Comme chaque jour, nous faisions la même chose. Mais nous étions plus proches. Il y avait quelque chose qui avait évolué dans notre relation et je comptais bien faire en sorte que cela ne changerait jamais. Le temps, comme à son habitude depuis que je travaillais ici, passait rapidement, trop rapidement. C'était peut-être dû à Julia, ou même encore au fait que je fasse un métier qui me plaisait et qui ne me donne pas l'impression de travailler réellement. Nous avions presque terminé les derniers détails pour la conception de la robe. Je savais que dès qu'on aurait fini, nous devrions passer au projet suivant, j'étais tout de même rassuré sur le fait qu'il me restait encore suffisamment de temps avant le jour J. Mais je n'osais imaginer la pression que nous aurions tous, lorsqu'il nous restera quelques semaines pour terminer toutes les créations, que tout soit absolument parfaites. Nous avions encore du temps avant de penser au pire, mais je savais très bien que cela arriverait bien plus vite que je l’imaginais.

Il était vraiment temps que j'apprenne à vivre l'instant présent. Au bout d'un certain temps, lorsque Julia finalisait les derniers détails, je commençais à faire quelques retouches sur son chapeau, pour qu'il soit exactement comme elle le souhaitait. Il est vrai que je n'avais pas grand-chose à dire, mais elle l'avait commencé avant ma venue, il était tout à fait compréhensible qu'elle veuille faire à sa manière. Je savais que j'aurais plus mon mot à dire sur la prochaine création, qui concernera la Reine Blanche.

Le lendemain, nous avions fini une fois pour toute cette robe. C'était un tel soulagement, mais je ne pensais pas qu'on passerait si vite à autre chose. Nous avions à peine terminé que Julia commença à regarder ses anciens croquis pour essayer de trouver lequel correspondrait le mieux au thème imposé. En temps normal, nous étions censés montrer le projet final à Mme Alice pour qu'elle puisse le valider, mais puisqu'elle n'était pas là, nous étions contraints de démarrer la création suivante. Nous n'avions pas réellement avancé cet après-midi sur le nouveau projet, il était temps pour nous de nous reposer pour reprendre de plus belle.

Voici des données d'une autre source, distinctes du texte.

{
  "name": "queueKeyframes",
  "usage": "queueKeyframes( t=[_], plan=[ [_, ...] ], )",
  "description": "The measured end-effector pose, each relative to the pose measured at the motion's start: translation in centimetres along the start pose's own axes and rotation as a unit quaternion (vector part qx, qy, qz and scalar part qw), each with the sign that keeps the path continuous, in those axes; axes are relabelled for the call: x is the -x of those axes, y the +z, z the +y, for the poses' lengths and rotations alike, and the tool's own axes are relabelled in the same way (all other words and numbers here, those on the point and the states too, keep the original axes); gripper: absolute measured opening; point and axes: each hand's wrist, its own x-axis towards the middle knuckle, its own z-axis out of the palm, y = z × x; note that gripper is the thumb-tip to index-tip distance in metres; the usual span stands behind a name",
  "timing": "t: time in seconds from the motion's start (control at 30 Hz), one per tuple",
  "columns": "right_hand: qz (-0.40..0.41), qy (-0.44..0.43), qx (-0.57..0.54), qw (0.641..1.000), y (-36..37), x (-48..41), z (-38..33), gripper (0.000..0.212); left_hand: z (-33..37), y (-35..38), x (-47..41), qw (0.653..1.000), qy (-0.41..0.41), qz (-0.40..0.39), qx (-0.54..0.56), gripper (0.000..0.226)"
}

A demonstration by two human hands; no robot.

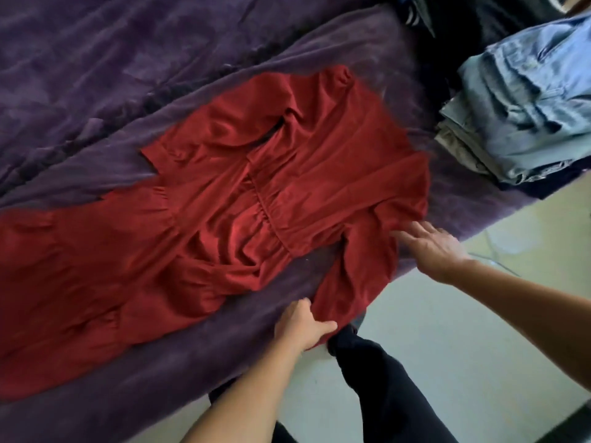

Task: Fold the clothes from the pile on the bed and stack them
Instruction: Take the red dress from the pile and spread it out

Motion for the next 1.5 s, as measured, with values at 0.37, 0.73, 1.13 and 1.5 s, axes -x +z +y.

J'étais soulagé de voir que Julia était de plus en plus proche de moi. Je venais à peine de quitter la boutique qu'elle me manquait déjà, mais je la verrais dimanche soir. Pour l'instant, je profiterai de mon samedi pour pouvoir souffler et être en forme pour notre sortie nocturne.

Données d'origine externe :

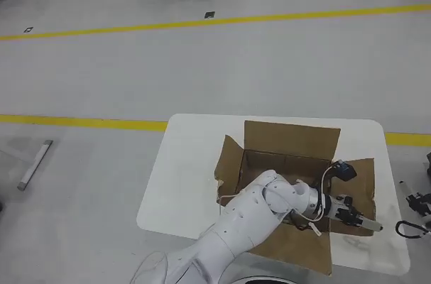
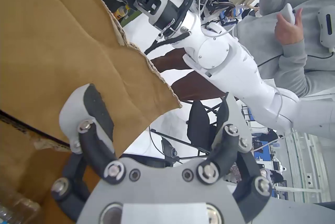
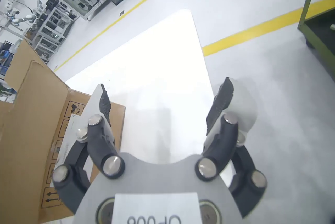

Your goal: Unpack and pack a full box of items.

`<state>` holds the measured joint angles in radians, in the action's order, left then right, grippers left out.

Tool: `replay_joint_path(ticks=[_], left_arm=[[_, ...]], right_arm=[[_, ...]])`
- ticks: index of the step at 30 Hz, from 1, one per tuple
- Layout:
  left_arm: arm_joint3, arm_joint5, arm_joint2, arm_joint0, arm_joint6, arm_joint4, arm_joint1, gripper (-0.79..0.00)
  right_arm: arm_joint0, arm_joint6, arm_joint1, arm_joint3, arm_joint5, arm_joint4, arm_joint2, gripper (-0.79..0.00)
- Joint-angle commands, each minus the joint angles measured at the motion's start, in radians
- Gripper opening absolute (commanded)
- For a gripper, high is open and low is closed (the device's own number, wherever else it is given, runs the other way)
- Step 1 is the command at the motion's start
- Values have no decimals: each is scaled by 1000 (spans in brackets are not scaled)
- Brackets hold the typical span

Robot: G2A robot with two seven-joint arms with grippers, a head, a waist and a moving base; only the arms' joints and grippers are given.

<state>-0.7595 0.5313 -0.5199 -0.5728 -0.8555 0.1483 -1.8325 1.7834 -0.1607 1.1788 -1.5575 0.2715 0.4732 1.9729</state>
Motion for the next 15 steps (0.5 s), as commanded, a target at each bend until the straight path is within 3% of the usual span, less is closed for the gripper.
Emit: replay_joint_path(ticks=[1, 11, 15], left_arm=[[27, 3, 6, 10, 3, -6, -11, 0], [113, 33, 17, 36, 17, -20, -46, 0], [130, 42, 17, 41, 18, -19, -54, 0]], right_arm=[[-7, -68, -3, 3, 3, -34, 12, 0], [-15, -95, -7, -13, 22, -47, 29, 0], [-16, -170, -8, -13, 23, -158, 39, 0]])
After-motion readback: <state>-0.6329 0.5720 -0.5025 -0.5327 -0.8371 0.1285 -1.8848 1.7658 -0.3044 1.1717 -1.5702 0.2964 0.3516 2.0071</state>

Ces derniers temps, mon sommeil était agité, bien plus que d'habitude, mais j'avais en continu, ce sentiment que quelque chose allait se produire. Depuis toujours, dès que je pensais pouvoir réussir, quelqu'un ou quelque chose m'en empêchait, et ce, même si ça me tenait plus que tout à cœur, ça m'explosait en plein visage comme si je n'avais pas le droit au bonheur. Je savais que j’étais enfin dans l'entreprise de mes rêves et que pour une fois j'avais toutes mes chances de mon côté pour réussir, et que par-dessus tout, il y a cette fille qui me plait, avec qui tout se passe bien. Elle embellissait mes journées et m'aide à être une meilleure personne, même si elle ne le sait pas. Julia m'aide à apprécier la vie pour la première fois depuis des années. Et malgré tout ça, je me permets encore d'avoir peur ; mais j'avais toujours vécu dans celle-ci, je n'ai jamais eu la même chance que mes camarades étant petit. Ils ont toujours tout réussi, sans forcément s'en donner les moyens, alors que je me suis battu pour être enfin la personne que j'ai toujours voulu être. J'ai travaillé pour payer mes études, j'ai constamment essayé de faire de mon mieux et de me donner à fond pour atteindre mes objectifs, mais ça n’a jamais été suffisant. Et j'ai terriblement peur qu'aujourd'hui, que ça ne reste pas assez. Pour essayer de penser à autre chose, je pris mon casque et m’étais mis à écouter mon groupe de musique préféré, Fauve ! J'étais aussi un grand fan de Missio ou bien encore de Starset. J'ai toujours trouvé que le groupe Fauve avait des textes très profonds, et je me suis très souvent senti concerné par ce qu'il disait. Malheureusement, à force d'écouter ces chansons en boucle, je n'arrivais plus à ressentir le bien qu'elles me faisaient auparavant. Au mieux, cela laissait place à un énorme vide en moi. Finalement, écouter de la musique ne m'avait pas réconforté, donc le reste de ma journée consistait à faire quelques croquis qui pourraient toujours être réutilisés au travail et à rester des heures sur mon téléphone. L'après-midi passait assez rapidement, mais tout de même pas assez à mon goût. J'étais impatient d'être dimanche soir pour voir celle que j’aimais, et cela me donnait une excuse pour pouvoir faire un tour à moto avec une jolie fille. J'aime tellement cette sensation d'être en vie quand je roule !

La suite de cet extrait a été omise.